--- Problem to work on ---
Copy each line exactly, starting with the one that contains "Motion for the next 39" and stopping after the last line of the material below, with nothing else.

--- Listed records ---
§

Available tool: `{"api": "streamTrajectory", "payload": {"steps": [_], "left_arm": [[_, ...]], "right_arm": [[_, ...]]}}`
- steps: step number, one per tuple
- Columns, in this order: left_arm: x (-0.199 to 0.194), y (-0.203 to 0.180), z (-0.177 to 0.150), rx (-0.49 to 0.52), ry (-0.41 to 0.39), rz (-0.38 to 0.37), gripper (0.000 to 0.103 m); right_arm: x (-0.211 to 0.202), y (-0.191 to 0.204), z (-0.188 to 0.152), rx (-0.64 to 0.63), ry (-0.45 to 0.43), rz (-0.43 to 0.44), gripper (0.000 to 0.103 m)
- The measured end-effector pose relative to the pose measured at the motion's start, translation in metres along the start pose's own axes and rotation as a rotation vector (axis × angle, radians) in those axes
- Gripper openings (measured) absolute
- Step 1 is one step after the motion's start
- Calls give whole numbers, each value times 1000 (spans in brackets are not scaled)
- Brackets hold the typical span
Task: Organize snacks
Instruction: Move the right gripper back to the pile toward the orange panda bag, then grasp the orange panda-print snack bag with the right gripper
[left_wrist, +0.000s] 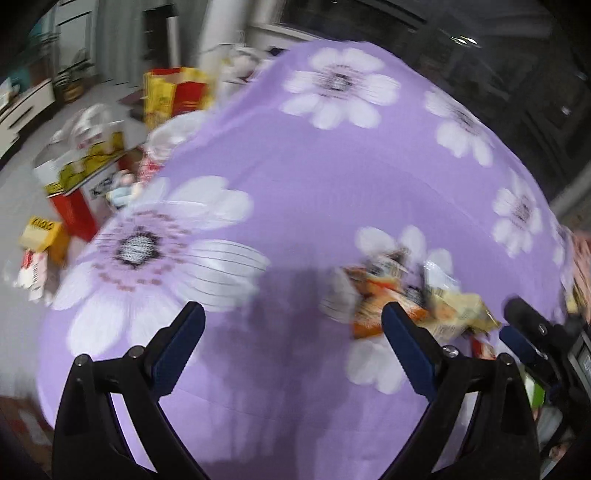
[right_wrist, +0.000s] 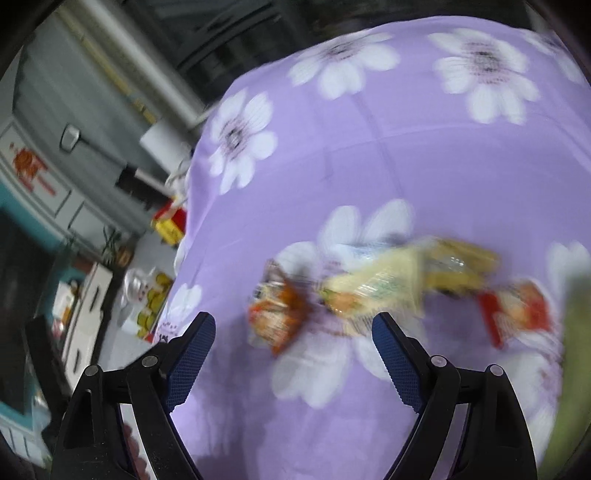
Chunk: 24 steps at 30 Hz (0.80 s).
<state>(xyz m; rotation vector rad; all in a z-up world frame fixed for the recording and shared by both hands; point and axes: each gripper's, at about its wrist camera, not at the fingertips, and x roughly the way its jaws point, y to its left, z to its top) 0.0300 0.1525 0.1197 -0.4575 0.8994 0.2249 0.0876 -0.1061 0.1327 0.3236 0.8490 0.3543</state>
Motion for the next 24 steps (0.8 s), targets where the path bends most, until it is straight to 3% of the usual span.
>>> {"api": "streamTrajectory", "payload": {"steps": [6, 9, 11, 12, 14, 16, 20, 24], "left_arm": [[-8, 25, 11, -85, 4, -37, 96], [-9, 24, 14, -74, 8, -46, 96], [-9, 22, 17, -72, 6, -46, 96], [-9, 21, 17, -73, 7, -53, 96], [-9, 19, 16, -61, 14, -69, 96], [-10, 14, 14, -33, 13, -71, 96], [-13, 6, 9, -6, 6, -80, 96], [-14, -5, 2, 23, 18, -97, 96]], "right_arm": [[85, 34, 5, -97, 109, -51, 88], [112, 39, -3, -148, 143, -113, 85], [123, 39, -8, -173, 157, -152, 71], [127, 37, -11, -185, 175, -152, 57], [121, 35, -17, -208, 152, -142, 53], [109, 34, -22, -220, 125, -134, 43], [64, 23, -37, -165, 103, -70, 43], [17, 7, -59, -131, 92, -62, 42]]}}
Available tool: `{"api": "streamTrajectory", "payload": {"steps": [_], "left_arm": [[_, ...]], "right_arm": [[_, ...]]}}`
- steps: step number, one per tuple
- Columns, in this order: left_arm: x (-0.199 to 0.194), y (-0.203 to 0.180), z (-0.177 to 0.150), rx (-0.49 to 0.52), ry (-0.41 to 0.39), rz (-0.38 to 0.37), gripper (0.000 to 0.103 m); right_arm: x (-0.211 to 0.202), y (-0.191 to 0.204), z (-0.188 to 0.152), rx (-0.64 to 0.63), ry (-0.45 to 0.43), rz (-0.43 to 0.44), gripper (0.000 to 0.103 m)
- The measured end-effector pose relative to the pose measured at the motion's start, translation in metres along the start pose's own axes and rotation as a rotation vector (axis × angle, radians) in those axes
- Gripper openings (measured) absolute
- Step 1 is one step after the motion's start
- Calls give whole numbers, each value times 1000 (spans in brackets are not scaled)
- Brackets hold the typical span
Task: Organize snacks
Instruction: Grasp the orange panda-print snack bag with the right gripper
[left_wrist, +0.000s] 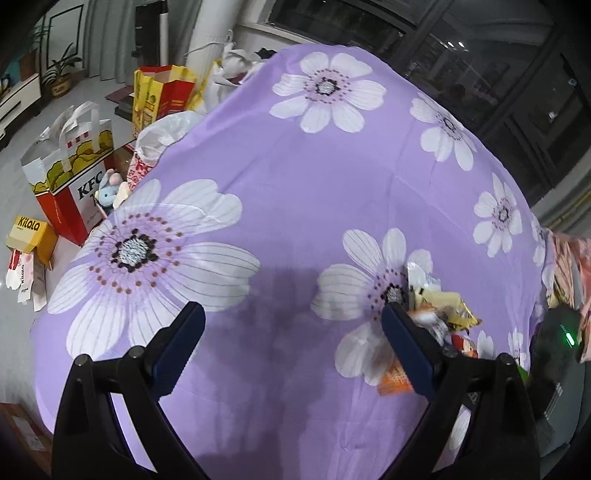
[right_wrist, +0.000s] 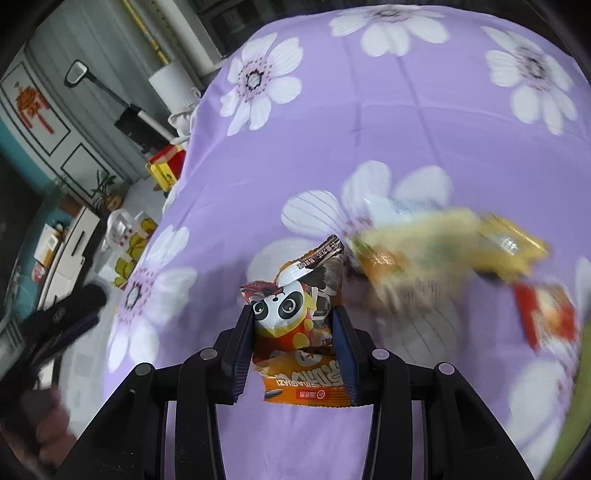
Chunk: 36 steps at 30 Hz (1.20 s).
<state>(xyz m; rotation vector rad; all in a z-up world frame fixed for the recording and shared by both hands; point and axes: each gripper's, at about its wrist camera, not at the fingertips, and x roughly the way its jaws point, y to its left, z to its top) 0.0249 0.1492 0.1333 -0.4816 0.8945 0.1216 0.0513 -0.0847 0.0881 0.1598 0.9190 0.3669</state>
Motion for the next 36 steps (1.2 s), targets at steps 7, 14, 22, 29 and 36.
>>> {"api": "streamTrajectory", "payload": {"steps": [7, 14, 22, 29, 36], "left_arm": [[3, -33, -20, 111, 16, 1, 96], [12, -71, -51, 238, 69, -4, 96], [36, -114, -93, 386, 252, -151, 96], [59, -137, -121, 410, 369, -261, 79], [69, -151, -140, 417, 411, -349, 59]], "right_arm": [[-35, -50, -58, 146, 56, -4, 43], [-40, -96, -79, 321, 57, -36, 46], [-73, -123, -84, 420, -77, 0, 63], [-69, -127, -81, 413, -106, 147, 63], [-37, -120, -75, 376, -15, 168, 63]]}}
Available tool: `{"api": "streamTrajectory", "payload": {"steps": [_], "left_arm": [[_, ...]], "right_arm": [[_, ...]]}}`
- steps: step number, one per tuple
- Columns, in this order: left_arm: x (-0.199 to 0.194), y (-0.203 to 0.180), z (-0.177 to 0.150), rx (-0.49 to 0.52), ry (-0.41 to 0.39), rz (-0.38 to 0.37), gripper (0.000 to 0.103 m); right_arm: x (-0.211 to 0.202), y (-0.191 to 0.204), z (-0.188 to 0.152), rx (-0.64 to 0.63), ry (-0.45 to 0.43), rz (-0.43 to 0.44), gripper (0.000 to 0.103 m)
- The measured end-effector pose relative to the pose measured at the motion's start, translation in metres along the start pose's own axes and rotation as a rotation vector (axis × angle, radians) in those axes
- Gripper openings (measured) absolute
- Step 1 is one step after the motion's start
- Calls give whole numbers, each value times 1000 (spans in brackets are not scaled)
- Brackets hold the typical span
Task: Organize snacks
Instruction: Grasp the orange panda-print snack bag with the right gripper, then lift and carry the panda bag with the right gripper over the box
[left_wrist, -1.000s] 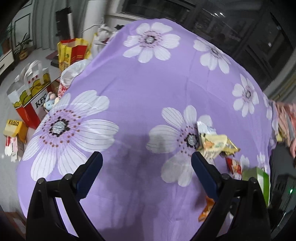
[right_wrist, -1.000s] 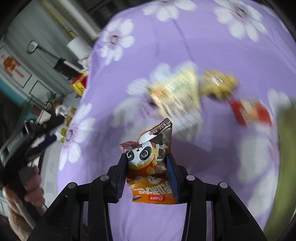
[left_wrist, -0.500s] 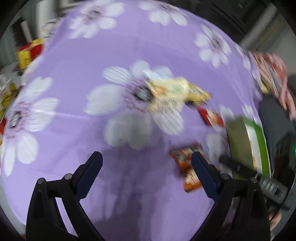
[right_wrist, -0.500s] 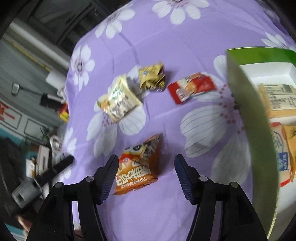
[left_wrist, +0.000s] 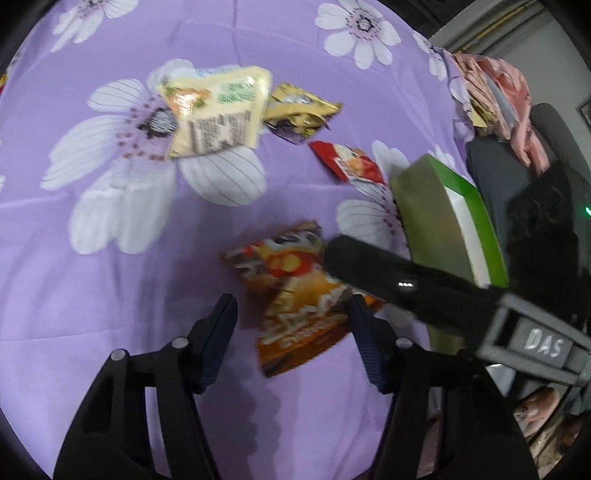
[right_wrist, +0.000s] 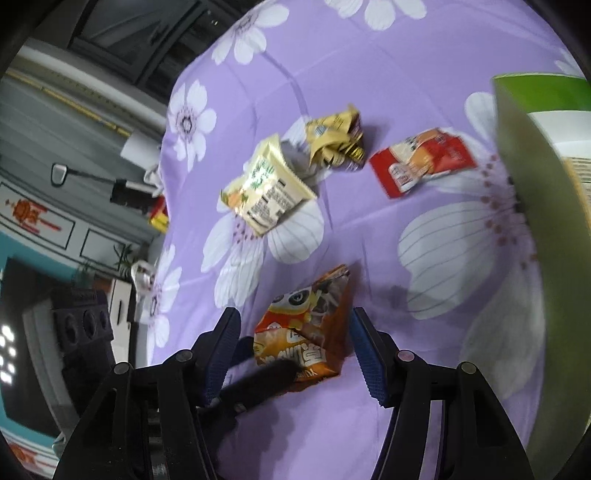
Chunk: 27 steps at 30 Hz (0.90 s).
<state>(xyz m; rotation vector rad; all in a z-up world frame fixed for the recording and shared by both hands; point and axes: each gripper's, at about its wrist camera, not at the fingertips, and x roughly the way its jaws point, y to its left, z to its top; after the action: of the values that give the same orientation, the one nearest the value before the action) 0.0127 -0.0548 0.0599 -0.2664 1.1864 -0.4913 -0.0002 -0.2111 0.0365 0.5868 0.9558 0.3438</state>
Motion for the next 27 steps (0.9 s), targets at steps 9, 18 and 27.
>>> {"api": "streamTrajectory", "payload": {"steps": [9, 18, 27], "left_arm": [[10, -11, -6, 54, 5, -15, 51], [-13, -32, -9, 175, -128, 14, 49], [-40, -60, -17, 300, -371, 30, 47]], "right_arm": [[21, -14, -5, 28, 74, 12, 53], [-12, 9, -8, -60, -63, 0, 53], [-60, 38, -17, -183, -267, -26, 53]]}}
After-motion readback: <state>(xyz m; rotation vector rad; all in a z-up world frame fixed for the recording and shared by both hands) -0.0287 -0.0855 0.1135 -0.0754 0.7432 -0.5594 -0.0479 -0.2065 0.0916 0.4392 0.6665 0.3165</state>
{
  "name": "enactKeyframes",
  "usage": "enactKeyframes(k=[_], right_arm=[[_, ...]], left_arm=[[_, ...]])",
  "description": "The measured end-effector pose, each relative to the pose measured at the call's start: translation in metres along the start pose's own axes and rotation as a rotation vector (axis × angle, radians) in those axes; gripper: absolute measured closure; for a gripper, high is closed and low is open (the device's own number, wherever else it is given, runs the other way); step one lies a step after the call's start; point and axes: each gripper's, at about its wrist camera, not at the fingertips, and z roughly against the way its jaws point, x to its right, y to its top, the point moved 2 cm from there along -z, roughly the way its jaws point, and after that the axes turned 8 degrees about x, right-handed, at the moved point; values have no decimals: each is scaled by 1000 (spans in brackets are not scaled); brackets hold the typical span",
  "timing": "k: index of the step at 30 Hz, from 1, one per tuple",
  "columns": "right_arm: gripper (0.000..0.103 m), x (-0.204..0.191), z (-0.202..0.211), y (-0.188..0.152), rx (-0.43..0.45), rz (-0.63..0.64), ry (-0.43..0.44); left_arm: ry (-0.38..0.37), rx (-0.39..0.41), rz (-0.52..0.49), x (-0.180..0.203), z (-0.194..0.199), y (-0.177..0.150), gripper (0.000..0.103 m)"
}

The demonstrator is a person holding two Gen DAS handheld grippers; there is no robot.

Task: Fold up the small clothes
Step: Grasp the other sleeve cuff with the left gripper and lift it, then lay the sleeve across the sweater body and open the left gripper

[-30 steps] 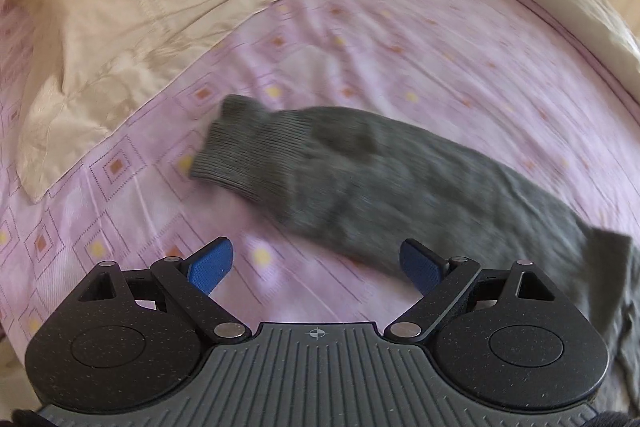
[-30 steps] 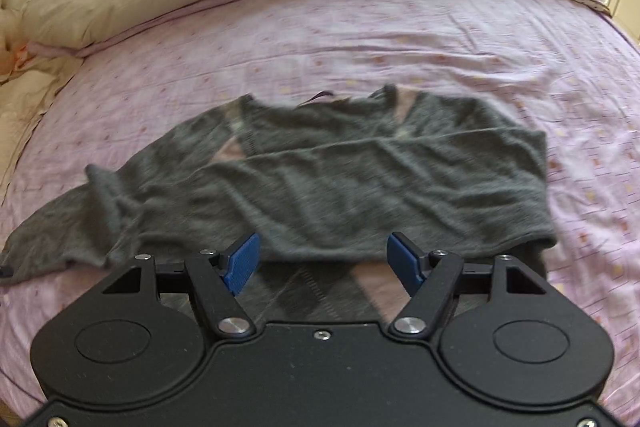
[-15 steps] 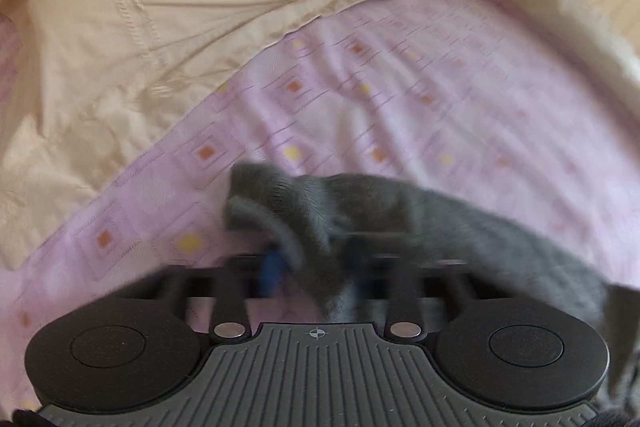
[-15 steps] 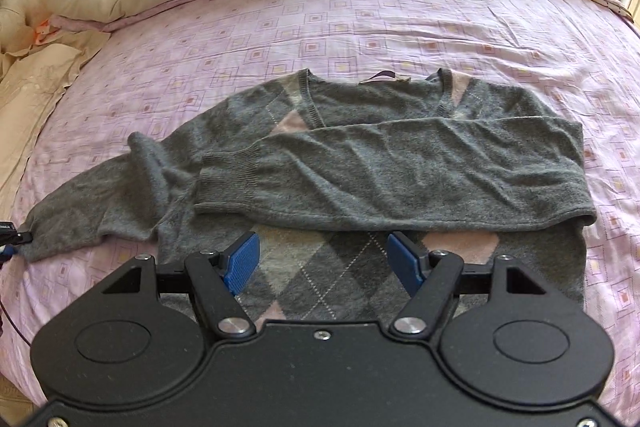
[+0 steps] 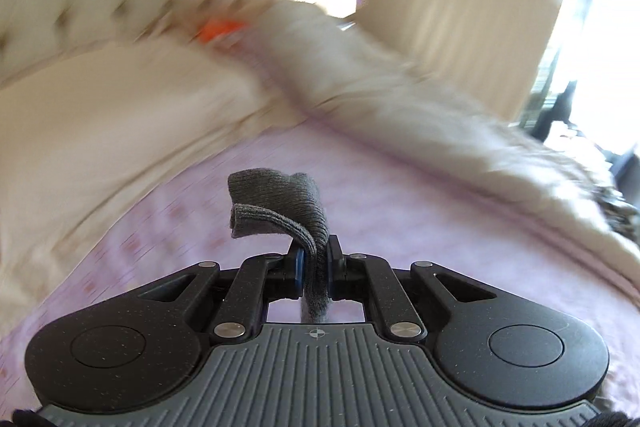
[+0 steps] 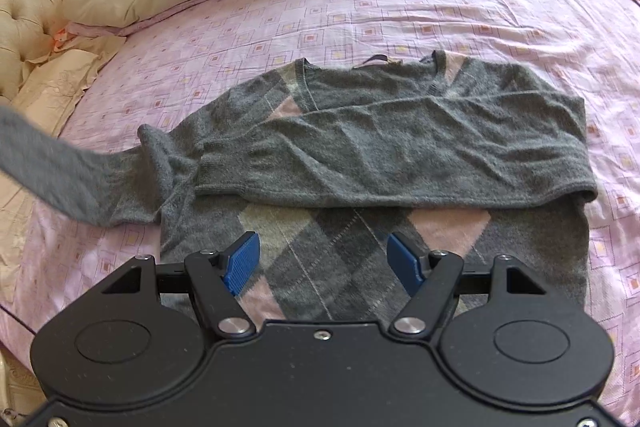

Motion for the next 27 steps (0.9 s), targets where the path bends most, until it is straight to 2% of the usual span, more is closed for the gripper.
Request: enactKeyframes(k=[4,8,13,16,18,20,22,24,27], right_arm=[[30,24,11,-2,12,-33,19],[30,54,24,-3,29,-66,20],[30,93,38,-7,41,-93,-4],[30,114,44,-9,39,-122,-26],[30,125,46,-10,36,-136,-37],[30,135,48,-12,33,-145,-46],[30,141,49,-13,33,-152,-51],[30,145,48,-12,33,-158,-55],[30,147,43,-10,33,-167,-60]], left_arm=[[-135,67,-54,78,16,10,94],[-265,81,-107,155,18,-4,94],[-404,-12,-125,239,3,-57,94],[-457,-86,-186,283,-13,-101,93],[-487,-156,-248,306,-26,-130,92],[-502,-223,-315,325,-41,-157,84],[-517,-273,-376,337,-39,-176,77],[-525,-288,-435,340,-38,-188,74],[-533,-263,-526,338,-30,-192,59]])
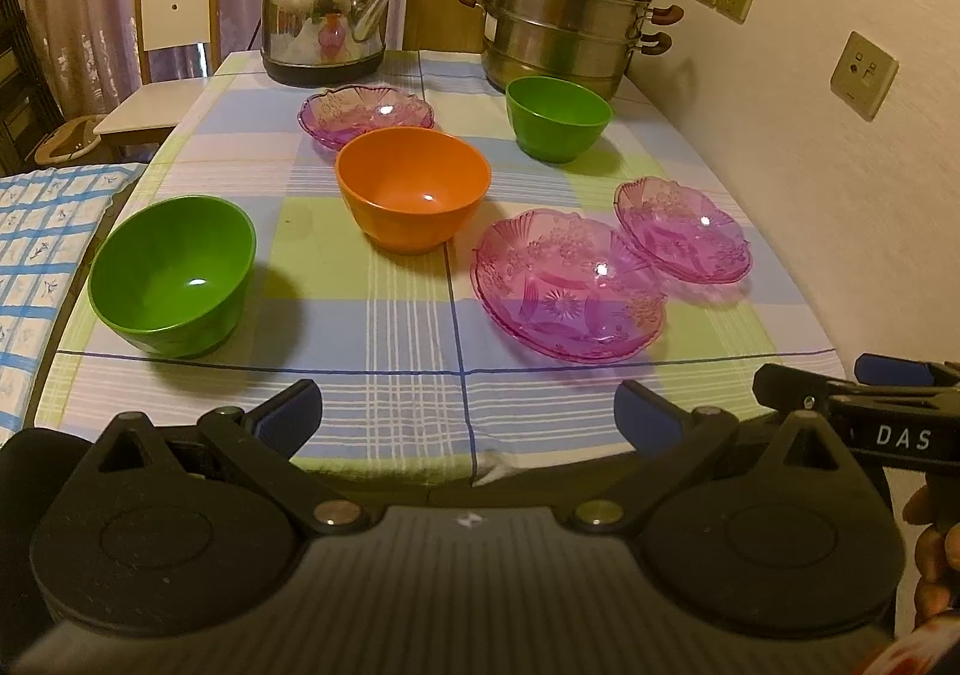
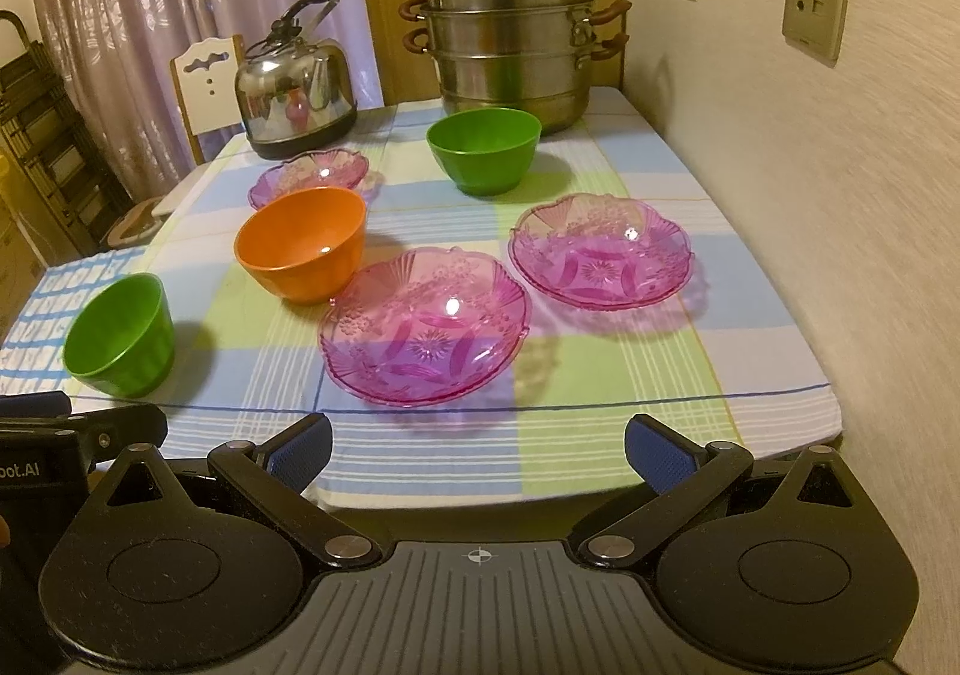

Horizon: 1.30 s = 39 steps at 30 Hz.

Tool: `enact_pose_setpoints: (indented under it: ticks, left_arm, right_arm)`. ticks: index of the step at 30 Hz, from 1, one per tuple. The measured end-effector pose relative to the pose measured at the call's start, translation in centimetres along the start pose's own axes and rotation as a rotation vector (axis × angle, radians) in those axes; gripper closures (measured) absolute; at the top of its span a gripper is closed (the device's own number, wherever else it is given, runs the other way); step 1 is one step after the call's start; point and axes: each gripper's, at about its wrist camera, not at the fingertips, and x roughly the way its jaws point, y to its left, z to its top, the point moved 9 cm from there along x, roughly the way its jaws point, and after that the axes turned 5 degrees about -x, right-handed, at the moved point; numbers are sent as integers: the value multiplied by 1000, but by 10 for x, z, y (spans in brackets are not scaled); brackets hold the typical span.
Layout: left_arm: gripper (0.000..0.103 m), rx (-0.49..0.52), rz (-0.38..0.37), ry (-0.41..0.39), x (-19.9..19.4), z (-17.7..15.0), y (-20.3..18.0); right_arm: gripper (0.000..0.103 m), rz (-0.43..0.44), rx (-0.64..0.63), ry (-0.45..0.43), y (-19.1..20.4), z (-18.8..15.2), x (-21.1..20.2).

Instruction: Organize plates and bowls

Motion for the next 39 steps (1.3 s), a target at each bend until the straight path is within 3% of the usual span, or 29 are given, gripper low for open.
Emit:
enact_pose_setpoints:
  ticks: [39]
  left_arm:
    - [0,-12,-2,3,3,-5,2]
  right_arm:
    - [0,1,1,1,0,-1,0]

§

--- Exercise answer ---
Motion for the next 39 steps (1.3 s), a target at each bend until the straight path is within 3% of the usual span, or 29 are given, gripper low for open.
Emit:
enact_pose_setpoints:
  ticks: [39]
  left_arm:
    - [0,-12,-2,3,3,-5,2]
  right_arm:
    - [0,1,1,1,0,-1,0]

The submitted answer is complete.